AEROFLOT COMMITS TO AIRBUS A350XWB
By IAG | March 22nd, 2007 | Posted in a350, aeroflot, airbus | 4 CommentsIn news that has been waiting for months, Russian flag carrier Aeroflot signed a Memorandum of Understanding for 22 Airbus A350XWB aircraft. Aeroflot's order brings the total number of orders and commitments for the Airbus A350XWB to 248. Aeroflot will also further increase its Airbus fleet with ten new A330-200s, which will be acquired on operating lease.
This order has been gestating for nearly two years. It is amazing the way it ended because the 787 was the airline's first choice. But because it moved too slowly, circumstances (the Kremlin) caught up and changed everything. Lucky for Airbus and no doubt highly irritating to Boeing. Aeroflot could have had 787 deliveries by 2009. Now it will have A330s in 2009 – hardly an appropriate substitute. Oh well, that's politics.


Well… I beg to differ.
As it was Airbus it was politics, if it was Boeing would have been what? Bribery?

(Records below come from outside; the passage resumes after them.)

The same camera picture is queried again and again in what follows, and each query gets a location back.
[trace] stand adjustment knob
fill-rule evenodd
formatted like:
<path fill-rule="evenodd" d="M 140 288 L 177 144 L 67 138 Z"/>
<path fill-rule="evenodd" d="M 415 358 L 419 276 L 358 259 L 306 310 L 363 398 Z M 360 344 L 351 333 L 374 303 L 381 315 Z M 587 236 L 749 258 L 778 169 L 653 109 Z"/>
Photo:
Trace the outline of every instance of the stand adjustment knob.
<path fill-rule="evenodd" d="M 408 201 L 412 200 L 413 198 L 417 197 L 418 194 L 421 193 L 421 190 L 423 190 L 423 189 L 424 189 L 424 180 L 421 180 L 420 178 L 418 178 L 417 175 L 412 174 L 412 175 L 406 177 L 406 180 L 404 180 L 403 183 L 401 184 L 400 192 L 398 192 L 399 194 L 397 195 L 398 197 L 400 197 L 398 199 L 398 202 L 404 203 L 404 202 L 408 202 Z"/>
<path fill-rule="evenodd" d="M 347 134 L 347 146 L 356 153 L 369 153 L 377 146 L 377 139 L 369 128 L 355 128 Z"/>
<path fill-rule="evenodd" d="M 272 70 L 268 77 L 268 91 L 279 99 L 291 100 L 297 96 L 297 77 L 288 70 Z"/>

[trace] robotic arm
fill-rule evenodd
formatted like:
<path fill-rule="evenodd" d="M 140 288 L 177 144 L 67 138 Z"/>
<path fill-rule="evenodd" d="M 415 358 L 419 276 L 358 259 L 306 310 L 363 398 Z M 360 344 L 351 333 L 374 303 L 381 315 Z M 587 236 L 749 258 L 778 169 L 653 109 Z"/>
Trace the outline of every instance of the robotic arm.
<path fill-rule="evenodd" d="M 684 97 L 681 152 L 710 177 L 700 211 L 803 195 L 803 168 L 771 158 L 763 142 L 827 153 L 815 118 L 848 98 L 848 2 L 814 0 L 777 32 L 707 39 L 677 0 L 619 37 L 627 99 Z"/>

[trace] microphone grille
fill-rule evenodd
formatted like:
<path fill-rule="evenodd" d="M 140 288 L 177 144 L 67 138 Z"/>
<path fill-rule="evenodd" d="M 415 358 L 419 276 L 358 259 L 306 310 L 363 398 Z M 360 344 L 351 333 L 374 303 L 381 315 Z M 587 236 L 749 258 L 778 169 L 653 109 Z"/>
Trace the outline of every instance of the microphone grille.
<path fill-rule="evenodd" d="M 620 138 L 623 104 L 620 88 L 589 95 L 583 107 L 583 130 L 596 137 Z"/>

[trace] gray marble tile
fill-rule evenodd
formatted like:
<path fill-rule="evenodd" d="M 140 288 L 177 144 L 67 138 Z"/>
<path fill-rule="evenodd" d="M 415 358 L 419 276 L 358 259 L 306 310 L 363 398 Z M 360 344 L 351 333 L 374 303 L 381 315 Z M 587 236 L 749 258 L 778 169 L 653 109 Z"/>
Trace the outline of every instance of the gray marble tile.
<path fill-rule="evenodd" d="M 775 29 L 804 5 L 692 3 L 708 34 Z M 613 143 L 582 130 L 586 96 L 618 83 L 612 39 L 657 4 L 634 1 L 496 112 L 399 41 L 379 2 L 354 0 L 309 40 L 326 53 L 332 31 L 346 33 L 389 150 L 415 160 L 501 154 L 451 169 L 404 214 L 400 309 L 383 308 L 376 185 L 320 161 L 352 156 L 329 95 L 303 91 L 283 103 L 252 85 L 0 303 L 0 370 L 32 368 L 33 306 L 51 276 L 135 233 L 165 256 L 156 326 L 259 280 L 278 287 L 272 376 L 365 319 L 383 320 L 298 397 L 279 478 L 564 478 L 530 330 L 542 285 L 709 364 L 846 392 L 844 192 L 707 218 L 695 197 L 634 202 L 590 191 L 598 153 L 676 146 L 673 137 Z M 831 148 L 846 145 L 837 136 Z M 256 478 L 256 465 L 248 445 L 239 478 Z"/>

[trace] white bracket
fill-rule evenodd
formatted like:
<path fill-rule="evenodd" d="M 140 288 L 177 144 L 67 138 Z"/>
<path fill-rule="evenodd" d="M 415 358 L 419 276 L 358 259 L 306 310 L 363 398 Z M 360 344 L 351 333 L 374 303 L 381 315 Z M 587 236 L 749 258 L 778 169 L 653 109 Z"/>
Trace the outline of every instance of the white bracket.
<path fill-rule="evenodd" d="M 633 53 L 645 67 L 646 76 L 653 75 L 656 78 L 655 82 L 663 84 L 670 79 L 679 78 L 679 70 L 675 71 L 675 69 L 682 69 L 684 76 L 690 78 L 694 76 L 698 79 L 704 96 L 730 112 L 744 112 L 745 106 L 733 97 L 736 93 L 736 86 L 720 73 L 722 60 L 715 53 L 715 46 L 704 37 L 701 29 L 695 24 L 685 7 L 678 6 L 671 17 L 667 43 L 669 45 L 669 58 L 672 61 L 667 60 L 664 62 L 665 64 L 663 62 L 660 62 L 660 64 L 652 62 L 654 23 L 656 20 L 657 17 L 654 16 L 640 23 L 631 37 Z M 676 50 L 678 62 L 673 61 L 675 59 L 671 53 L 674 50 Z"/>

They certainly have a lot of expertise in this.
The market knows how capable the A330 is; obliterated the 767 and competes daily with 777 over the Atlantic and further away.
The pipedream is yet to fly and prove in the market how capable it is with all that carbon, which seems to be vanishing at an alarming rate, particularly in the wings…

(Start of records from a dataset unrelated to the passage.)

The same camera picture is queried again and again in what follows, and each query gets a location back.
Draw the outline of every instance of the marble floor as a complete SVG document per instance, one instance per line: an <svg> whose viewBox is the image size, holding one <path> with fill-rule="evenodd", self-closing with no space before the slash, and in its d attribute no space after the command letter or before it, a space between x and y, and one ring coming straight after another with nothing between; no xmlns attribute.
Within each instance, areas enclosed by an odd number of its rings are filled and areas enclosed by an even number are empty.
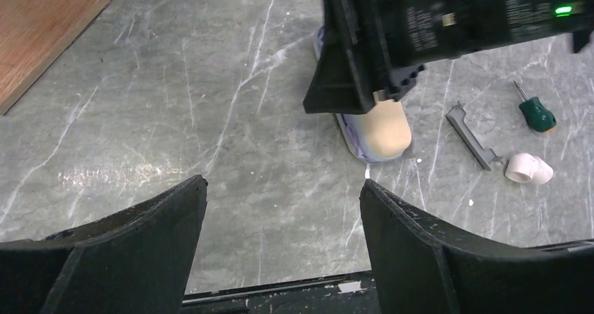
<svg viewBox="0 0 594 314"><path fill-rule="evenodd" d="M113 0L0 117L0 240L40 239L203 174L187 292L369 268L366 166L331 115L301 106L321 20L320 0ZM415 157L371 178L503 243L594 238L594 48L567 43L429 63L403 102ZM556 114L553 132L528 129L512 80ZM555 177L522 186L503 165L482 170L444 119L458 100L483 146L540 156Z"/></svg>

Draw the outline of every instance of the white pvc elbow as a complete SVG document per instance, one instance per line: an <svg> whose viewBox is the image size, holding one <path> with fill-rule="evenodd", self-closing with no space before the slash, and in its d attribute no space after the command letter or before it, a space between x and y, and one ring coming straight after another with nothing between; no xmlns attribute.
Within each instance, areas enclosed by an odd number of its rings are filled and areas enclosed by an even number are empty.
<svg viewBox="0 0 594 314"><path fill-rule="evenodd" d="M537 186L553 178L553 168L538 156L519 153L509 159L505 177L518 183L531 183Z"/></svg>

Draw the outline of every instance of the metal bracket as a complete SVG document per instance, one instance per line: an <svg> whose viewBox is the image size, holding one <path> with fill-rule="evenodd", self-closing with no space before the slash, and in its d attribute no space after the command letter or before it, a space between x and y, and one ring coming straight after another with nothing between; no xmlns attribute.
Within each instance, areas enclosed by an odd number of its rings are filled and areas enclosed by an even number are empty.
<svg viewBox="0 0 594 314"><path fill-rule="evenodd" d="M464 140L464 143L468 146L476 160L481 164L484 170L491 171L491 167L489 163L492 162L503 162L503 158L495 154L495 152L489 148L484 149L483 146L478 142L474 134L470 131L470 128L464 122L464 117L466 116L466 111L464 110L464 105L461 102L458 102L456 106L454 106L448 114L445 115L448 118L448 121L452 124L458 135Z"/></svg>

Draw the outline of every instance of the black robotic end effector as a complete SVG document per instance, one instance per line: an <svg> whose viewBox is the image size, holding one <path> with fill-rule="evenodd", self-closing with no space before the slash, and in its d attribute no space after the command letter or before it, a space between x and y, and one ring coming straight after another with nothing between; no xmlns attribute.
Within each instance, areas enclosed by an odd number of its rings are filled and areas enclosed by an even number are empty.
<svg viewBox="0 0 594 314"><path fill-rule="evenodd" d="M305 112L365 114L402 99L424 63L572 33L590 43L594 0L323 0L324 45Z"/></svg>

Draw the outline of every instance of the wooden floor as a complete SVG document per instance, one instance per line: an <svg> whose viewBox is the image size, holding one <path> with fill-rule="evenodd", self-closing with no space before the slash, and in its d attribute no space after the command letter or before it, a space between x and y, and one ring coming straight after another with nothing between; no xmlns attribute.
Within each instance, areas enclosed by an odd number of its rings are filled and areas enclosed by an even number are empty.
<svg viewBox="0 0 594 314"><path fill-rule="evenodd" d="M110 0L0 0L0 114L5 114Z"/></svg>

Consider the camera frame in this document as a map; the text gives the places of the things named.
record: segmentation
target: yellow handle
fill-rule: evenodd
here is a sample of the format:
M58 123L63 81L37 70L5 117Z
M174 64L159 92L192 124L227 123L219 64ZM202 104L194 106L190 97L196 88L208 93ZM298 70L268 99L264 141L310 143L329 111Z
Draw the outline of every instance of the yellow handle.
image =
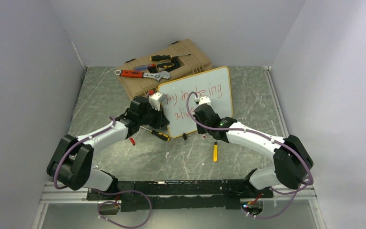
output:
M214 144L214 158L213 158L214 162L218 161L218 145L217 143Z

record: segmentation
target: table
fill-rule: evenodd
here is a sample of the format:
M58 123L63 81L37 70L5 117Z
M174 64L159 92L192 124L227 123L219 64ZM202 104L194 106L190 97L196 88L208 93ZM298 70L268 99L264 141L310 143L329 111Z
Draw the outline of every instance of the table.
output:
M114 76L115 67L89 67L76 103L69 134L90 133L110 123L130 105L124 88ZM233 118L270 135L283 136L273 91L263 67L229 67ZM272 165L261 154L245 147L218 143L218 162L213 162L214 139L192 133L164 142L140 129L129 140L95 152L93 164L119 180L238 179L253 168Z

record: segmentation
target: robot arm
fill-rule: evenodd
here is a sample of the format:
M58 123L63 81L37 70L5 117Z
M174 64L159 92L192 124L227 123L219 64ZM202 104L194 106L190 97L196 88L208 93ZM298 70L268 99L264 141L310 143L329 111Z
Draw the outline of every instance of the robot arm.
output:
M211 127L211 129L204 128L197 123L199 134L208 133L216 140L245 146L262 153L274 162L273 166L254 169L248 174L245 178L250 183L245 187L247 192L257 193L265 187L278 184L283 184L290 189L299 188L307 175L307 171L298 158L283 145L295 150L309 169L314 163L298 137L290 135L283 138L268 135L251 129L233 118L221 119L210 106L211 101L208 97L202 97L197 101L199 101L199 106L194 110L196 121Z
M164 98L164 94L160 92L148 98L135 97L130 107L122 115L113 118L108 125L87 135L65 135L47 166L47 174L54 177L61 164L57 180L72 190L88 187L106 192L117 191L116 177L104 171L91 169L93 154L132 136L138 132L141 125L149 125L152 128L168 125L169 121L161 107Z

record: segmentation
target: whiteboard yellow frame
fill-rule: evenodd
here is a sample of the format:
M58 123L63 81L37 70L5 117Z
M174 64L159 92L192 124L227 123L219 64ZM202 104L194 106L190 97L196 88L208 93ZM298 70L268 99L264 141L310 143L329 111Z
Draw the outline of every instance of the whiteboard yellow frame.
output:
M194 74L194 75L186 76L186 77L181 78L181 79L172 80L172 81L169 81L169 82L166 82L166 83L162 83L162 84L160 84L160 85L158 86L157 91L159 91L159 92L160 92L159 88L160 88L162 85L165 85L165 84L168 84L168 83L174 83L174 82L179 81L179 80L185 80L185 79L187 79L187 78L190 78L190 77L193 77L193 76L197 76L197 75L201 75L201 74L208 73L208 72L212 72L212 71L215 71L215 70L218 70L218 69L221 69L221 68L226 68L226 70L227 70L227 72L228 72L229 93L230 93L230 95L231 95L231 111L232 111L232 113L231 113L231 118L232 118L232 117L233 117L233 115L234 115L234 106L232 105L231 76L229 75L229 69L228 69L228 67L226 67L226 66L222 66L222 67L214 68L214 69L211 69L211 70L208 70L208 71L205 71L205 72L201 72L201 73L197 73L197 74ZM167 125L167 128L168 128L168 134L170 135L169 125ZM188 133L186 133L186 134L190 134L190 133L193 133L193 132L195 132L195 131L197 131L197 130L190 131L190 132L188 132ZM183 135L179 135L179 136L176 136L176 137L172 137L172 136L171 136L171 138L178 138L178 137L181 137L181 136L183 136Z

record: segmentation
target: whiteboard
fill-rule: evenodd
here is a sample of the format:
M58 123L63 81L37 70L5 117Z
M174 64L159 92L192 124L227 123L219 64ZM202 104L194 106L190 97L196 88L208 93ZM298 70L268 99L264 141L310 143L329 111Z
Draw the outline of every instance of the whiteboard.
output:
M198 96L208 96L214 111L223 117L232 117L232 96L229 71L227 67L219 67L182 79L163 83L158 91L166 95L162 102L163 113L169 120L168 132L171 138L182 136L197 130L195 122L186 110L186 100L190 92L197 92ZM189 108L194 114L198 105L194 102L194 95L190 97Z

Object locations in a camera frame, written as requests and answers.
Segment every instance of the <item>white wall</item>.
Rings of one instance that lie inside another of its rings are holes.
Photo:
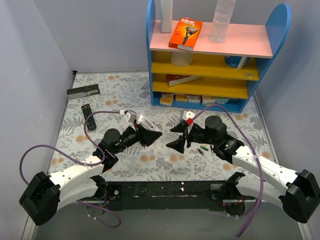
[[[320,2],[287,0],[292,22],[286,43],[258,87],[279,161],[315,174],[320,183]],[[320,208],[308,224],[320,239]]]
[[[34,0],[72,70],[145,71],[148,0]],[[155,0],[160,18],[160,0]],[[231,22],[265,24],[281,0],[238,0]],[[211,22],[217,0],[174,0],[173,19]]]
[[[18,240],[27,219],[19,161],[33,145],[55,144],[72,72],[32,0],[0,0],[0,33],[0,239]],[[27,156],[29,181],[51,155]]]

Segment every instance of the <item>battery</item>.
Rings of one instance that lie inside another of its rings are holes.
[[[200,146],[200,148],[202,148],[203,150],[205,150],[205,151],[209,151],[209,149],[207,148],[207,147],[205,147],[205,146]]]
[[[197,150],[198,150],[198,152],[199,152],[202,156],[205,156],[205,154],[204,154],[203,151],[201,151],[199,148],[198,148]]]

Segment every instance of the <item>red cap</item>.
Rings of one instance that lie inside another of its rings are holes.
[[[186,121],[186,123],[187,123],[188,125],[191,125],[191,124],[194,123],[194,121],[192,120],[192,118],[188,118],[188,120]]]

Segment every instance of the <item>floral tablecloth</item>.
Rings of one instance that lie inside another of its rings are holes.
[[[200,145],[197,143],[192,143],[191,148],[187,148],[184,154],[167,148],[165,144],[178,138],[178,133],[170,132],[170,129],[178,123],[183,109],[151,105],[147,72],[77,74],[73,87],[92,84],[99,84],[101,94],[69,100],[58,135],[57,148],[78,160],[85,159],[95,150],[83,132],[84,117],[81,106],[84,104],[90,104],[93,112],[134,110],[153,121],[163,133],[146,149],[135,144],[125,152],[119,153],[118,163],[102,174],[107,181],[227,180],[236,171],[254,177],[252,173],[220,160],[210,151],[203,151],[204,156],[200,155],[197,151]],[[206,111],[197,118],[196,123],[204,127],[205,119],[210,115],[220,116],[227,125],[228,133],[244,142],[225,113]],[[253,143],[258,154],[270,159],[271,151],[253,99],[250,99],[241,114],[233,113],[232,116]],[[116,128],[121,132],[128,127],[118,114],[97,114],[94,119],[97,129],[90,131],[89,135],[96,143],[101,141],[107,129]],[[73,164],[75,163],[55,152],[49,173],[61,171]]]

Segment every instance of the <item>tv remote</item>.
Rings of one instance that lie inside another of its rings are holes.
[[[92,114],[92,111],[91,111],[91,108],[90,108],[90,104],[83,105],[81,107],[81,109],[82,109],[82,112],[83,112],[84,119],[87,119],[87,117],[90,114]],[[92,117],[90,117],[88,119],[88,121],[86,122],[86,126],[88,128],[88,131],[92,131],[92,130],[95,130],[97,128],[94,116],[92,116]]]

The "orders and commitments" is meaningless as the commitments are meaningless PERIOD
and the old orders for the A350 prior to the A350XWB are also off the table till re-negotiated and re-signed.

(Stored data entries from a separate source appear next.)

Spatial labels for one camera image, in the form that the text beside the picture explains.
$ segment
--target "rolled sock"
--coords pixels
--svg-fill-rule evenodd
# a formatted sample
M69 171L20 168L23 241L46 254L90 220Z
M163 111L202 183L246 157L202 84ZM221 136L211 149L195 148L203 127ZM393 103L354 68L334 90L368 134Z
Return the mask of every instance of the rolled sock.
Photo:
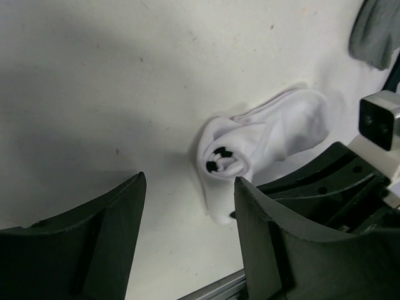
M399 46L400 1L365 0L350 36L350 55L383 70Z
M197 170L212 220L233 219L234 180L275 161L311 149L329 134L327 99L317 91L295 89L231 119L216 117L205 127L197 149Z

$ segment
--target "white sock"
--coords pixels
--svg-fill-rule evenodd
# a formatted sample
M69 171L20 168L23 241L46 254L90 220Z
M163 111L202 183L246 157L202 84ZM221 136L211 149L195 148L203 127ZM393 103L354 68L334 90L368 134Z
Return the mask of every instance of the white sock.
M233 219L234 180L311 149L329 134L328 101L317 91L295 89L241 116L216 117L205 127L197 170L207 208L217 224Z

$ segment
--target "gray sock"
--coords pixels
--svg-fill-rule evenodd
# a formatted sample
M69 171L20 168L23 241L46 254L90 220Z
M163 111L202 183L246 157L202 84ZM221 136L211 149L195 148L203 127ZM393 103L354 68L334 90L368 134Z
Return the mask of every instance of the gray sock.
M350 55L380 70L400 46L400 1L365 0L350 36Z

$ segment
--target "black spot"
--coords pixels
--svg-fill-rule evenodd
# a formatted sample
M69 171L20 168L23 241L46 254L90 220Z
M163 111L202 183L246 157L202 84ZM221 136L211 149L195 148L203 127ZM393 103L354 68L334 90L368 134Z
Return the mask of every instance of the black spot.
M206 163L206 168L207 168L207 171L209 171L210 173L212 171L218 172L218 166L217 166L217 163L215 161L208 161Z
M220 154L223 158L231 158L233 156L233 152L226 151L225 147L219 147L214 150L214 154Z

So the A350XWB is still <50 frames ordered.
BTW the 767 has sold 1000+ frames, the A330 is what? 1/2 that? more over the 767 is selling nicely this year as people looked at the A330F and laughed at its failure to be more efficent than the far older 767F. The 767 has 31% of its MTOW as payload vs a BEST for the A330F of 29% if you take the payload varient instead of range.
Never mind the silly little tacked on bulge on the A330F looks like it belongs on a old Chevy El Camino not on a plane that won't see service this side of 2008.
Well, the Qatar order for the A350XWB (80 a/c, not yet signed granted, but already announced), coupled with Aeroflot and Finnair, brings the total orders for the A350XWB at more than 100 a/c.
You have to wonder if the Qatar order will hold if they're not allowed to buy into Airbus. It's obviously a lever being used for something.
I'm sure the A350 will be a serviceable plane, whether or not it ends up being more efficient than the 787. But it does seem rather damning that all the large world carriers which are at least nominally independent of state control have ordered the 787 so far.